There's quite a few people who think that Sherman's antics are ugly, classless, and enough to put him int he a****le category. I'll make a case that this has another side as well. The case that the NFL actually needs Sherman's swagger and over the top trash talking.
Sherman grabbed the moment before an unsuspecting (?) reporter to deliver a serious trash-talk tirade against Crabtree, calling him a "sorry receiver" and warning that opposing teams shouldn't test him. Sherman of course backs up the talk, this is well known. Many thought that instead of using a moment like that to rip Crabtree he should've used in a more constructive way, use it to give the opponents their due credits.
But this is an era where NFL players usually deliver sterilized, dry, and cliche-laden interviews, which have been practiced to death with image-shapers behind the scenes. Which is why such interviews sound extremely similar to an overwhelming degree. I've stopped listening to most players interviews because they bore me to tears, they say little of any substance and they avoid the sensitive points in the name of political correctness (among other things). This is not just in American sports by the way, it's exactly like that in Europe if not worse in that respect.
When the climate is as I described above, Sherman's aggro-talk almost comes across as refreshing. Especially if one knows that this is not the only side Sherman actually has, far from. After his testosterone comes down, in the press conferences, Sherman is a very collected, very intelligent person with a great sense of humor, hell, the guy comes across as extremely charming even! If one watches this video or this for that matter, one sees that Sherman isn't only the Sherman that blasted Crabtree after the game. Yet, everyone is talking about that moment. Why? Because it added a generous dose of spice that resonated among people. I found it hilarious and extremely entertaining, others saw it differently. But if the NFL did not have any Shermans or any Scotts it would lack the color that it has, this is vital to the game's mythology. And besides, any NFL game is full of trash talking from every single player and for all 4 quarters, every single minute of them. Sherman takes it to the press immediately after the game when his adrenaline is still popping out of his ears and his testosterone is still sky high. That's the difference. An NFL game hardly has any class while it takes place, whom are we kidding? The essence of the game itself does not include class, it's about grown men brutally hitting and tackling each other. Yet we expect them to act as if it all did not happen after the game and behave as if they just came from a game of chess?
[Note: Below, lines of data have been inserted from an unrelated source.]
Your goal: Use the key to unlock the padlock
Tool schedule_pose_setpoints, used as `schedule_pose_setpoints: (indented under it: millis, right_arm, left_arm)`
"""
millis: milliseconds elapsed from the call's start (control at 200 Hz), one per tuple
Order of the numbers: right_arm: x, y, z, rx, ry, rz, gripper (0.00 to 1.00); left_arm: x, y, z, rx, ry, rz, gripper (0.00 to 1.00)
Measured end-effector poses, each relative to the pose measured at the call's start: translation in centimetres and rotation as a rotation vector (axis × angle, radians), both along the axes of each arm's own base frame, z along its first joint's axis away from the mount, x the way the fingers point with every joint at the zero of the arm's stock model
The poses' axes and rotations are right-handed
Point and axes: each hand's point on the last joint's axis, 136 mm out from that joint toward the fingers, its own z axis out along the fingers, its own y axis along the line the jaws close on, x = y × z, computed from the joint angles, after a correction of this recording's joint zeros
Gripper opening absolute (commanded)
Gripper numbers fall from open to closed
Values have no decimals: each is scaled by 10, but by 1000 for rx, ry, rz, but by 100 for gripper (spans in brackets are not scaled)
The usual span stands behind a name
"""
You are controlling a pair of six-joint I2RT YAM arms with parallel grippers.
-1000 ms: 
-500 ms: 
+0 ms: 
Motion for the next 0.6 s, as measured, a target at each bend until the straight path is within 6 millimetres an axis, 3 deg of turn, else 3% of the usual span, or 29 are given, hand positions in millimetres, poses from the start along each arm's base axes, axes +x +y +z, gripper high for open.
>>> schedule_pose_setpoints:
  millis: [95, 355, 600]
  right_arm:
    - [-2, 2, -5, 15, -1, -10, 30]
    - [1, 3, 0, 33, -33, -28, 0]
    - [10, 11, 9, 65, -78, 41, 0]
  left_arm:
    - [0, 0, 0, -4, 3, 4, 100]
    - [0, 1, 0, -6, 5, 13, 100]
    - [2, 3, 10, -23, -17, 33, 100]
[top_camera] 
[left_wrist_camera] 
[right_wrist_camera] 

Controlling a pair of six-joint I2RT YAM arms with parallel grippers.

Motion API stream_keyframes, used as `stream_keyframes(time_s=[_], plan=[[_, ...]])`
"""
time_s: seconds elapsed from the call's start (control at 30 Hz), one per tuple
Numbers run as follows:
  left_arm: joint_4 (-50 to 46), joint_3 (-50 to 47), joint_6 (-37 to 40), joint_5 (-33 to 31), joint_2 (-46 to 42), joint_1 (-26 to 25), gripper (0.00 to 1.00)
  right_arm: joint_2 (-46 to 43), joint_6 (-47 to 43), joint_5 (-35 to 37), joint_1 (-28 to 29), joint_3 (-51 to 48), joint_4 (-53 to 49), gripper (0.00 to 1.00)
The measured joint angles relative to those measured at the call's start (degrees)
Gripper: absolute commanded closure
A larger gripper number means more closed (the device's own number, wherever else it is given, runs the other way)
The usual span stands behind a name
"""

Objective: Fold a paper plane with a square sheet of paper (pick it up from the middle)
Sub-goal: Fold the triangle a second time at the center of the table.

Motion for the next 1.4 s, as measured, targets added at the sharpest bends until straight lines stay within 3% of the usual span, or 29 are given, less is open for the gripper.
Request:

I like Sherman's swagger for the same reason I like Ryan's swagger (with the obvious difference that Ryan, being a coach, has less swagger-leeway than Sherman does). But I appreciate that swagger and especially the humour it produces as a by-product, I'm also grateful for it in a highly hypocritical world. At least Sherman does not hide any sides of himself (as I said he's not just a trash-talker), he lets those emotions launch out in the open, he offers you a much more real picture of himself than most athletes do. He does not lie in what he offers publicly, he doesn't masquerade his image and hide it behind image-making lessons. I appreciate that and together with it the humor it offers. Hey, I don't remember too many of us Jets' fans complaining when he got in Brady's face with that cool "you mad, bro?" line after their tweet-wars.
And lastly, when you think that his latest public theatrics came up immediately after one of the greatest defensive plays you can possibly see, well, the man doesn't talk out of thin air. I'd love Sherman in green and white.